日本でも多くの人がミニマリストを名乗るようになり、その意味が多様化してしまっています。そもそもミニマリズムは、要素を徹底的に排除するスタイルだったはずなのに、さまざまな要素を巻きこんで、複雑な全体像を作り上げています。

世界を転々とするミニマリストがいたり、幸福論を語るミニマリストがいたり、持ち物の数だって人によって違う。「いったいミニマリストとは何者なのか?」と混乱する人も多いでしょう。そこで、ここからは、ミニマリズムならではの「要素を排除する」というテクニックを使って、ミニマリストというスタイルを浮き彫りにしていきます。

ダウンシフター≠ミニマリスト

「減速して自由に生きる ダウンシフターズ」という本があります。この本で提唱されているのは、意識的に収入を減らす生き方です。自分に必要な収入を見極めて、それ以上は働かない。アンチ資本主義のような考え方で、たくさんの共感を呼んでいます。節約するためのライフハックとしてモノを最小限にしている人も、同じクラスタで括ることができるでしょう。
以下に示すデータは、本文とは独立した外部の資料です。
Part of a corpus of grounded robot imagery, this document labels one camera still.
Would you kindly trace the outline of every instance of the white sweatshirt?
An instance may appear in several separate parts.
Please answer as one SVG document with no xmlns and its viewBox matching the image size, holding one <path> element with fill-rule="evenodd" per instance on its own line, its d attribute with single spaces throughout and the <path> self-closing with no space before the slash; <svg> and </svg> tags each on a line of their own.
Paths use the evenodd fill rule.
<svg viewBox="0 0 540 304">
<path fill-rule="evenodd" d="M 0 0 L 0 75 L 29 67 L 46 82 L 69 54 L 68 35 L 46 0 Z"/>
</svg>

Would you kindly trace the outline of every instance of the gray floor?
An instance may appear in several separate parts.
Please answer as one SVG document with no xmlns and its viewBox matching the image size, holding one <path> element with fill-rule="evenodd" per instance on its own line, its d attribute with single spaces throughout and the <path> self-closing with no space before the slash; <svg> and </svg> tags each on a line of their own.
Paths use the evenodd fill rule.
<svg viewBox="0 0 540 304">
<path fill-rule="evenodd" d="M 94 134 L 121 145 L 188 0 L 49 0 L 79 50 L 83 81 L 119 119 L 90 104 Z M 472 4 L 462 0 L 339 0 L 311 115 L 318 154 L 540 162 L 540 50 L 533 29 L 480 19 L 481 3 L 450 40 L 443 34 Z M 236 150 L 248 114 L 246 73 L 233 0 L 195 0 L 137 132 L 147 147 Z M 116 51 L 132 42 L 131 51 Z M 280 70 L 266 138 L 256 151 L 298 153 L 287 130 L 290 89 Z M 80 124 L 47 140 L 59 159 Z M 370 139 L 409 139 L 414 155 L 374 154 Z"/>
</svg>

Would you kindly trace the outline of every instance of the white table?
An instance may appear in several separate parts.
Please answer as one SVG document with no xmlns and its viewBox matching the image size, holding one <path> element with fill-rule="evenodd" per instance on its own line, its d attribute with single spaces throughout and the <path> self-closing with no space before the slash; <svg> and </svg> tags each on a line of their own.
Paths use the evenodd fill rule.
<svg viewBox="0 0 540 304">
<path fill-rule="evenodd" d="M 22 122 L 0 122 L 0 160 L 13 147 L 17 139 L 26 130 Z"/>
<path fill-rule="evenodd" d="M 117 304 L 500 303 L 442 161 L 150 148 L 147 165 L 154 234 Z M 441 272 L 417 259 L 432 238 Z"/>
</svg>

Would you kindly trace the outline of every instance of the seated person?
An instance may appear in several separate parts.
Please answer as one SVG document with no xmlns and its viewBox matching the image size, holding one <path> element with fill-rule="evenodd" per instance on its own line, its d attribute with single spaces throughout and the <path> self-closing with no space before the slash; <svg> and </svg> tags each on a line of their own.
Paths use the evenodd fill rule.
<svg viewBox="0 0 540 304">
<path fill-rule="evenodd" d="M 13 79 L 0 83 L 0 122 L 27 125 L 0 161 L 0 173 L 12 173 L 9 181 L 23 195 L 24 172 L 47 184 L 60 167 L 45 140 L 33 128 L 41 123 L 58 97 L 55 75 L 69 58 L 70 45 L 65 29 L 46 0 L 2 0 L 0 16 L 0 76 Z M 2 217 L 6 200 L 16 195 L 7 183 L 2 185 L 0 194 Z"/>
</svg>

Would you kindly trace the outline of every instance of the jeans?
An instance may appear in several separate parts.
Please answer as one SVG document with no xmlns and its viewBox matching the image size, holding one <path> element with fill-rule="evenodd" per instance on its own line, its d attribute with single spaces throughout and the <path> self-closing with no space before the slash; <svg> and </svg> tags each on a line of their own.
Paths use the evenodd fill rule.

収入にとらわれず、余暇・心のゆとりなどを重視した考え方はNew Rich的であると言えます。「収入は多いほうがいい」という固定概念を排除し、やりたいことにフォーカスするという点ではミニマリズムを感じる部分もあります。しかし、「高収入は必要ない」という価値観はミニマリズムと直結するものではありません。ミニマリストは最低限の収入を目指すスタイルだと勘違いされやすいですが、収入の高低とミニマリズムの追求はまったく別の話です。

富を得て、働かなくなるのがダウンシフター。富を得ても、ミニマリストは精力的に働いているかもしれません。むしろ、たくさんの富があったほうがミニマリズムを深く追求できるでしょう。

スローライフ≠ミニマリスト

ダウンシフターに近い存在の一つに、スローライフという生き方があります。スローライフとはその名の通り、ゆっくりとした暮らしのこと。語源はファストフードの対義語として生まれた『スローフード』からきています。スピードと効率ばかり追い求める文化のカウンター的存在がスローライフ。

ダウンシフターは特に収入面に特化していますが、スローライフは、人間らしいナチュラルな暮らしを主張しています。ダウンシフターは食品添加物を摂っていても名前が持つイメージと相違しませんが、スローライフはナチュラルなオーガニックの食べ物がピッタリ似合います。僕もスローライフの考え方に共感しています。しかしながら、ナチュラルを追求するのがミニマリズムかというと、そこは完全に切り離さなくてはならないでしょう。

スローライフは、人間らしい暮らしのあり方を問うライフスタイル。それに対しミニマリズムは、暮らしだけでなくデザインや概念などにも存在します。そこに求められるのはナチュラルではなく、"不自然"なほどに切り落とすことによって見えてくるモノゴトの本質なのです。

ノマドライフ≠ミニマリスト

ノマドとは遊牧民のこと。転じて移動しやすい生活をノマドライフ、そのような働き方のスタイルをノマドワークと呼ぶようになりました。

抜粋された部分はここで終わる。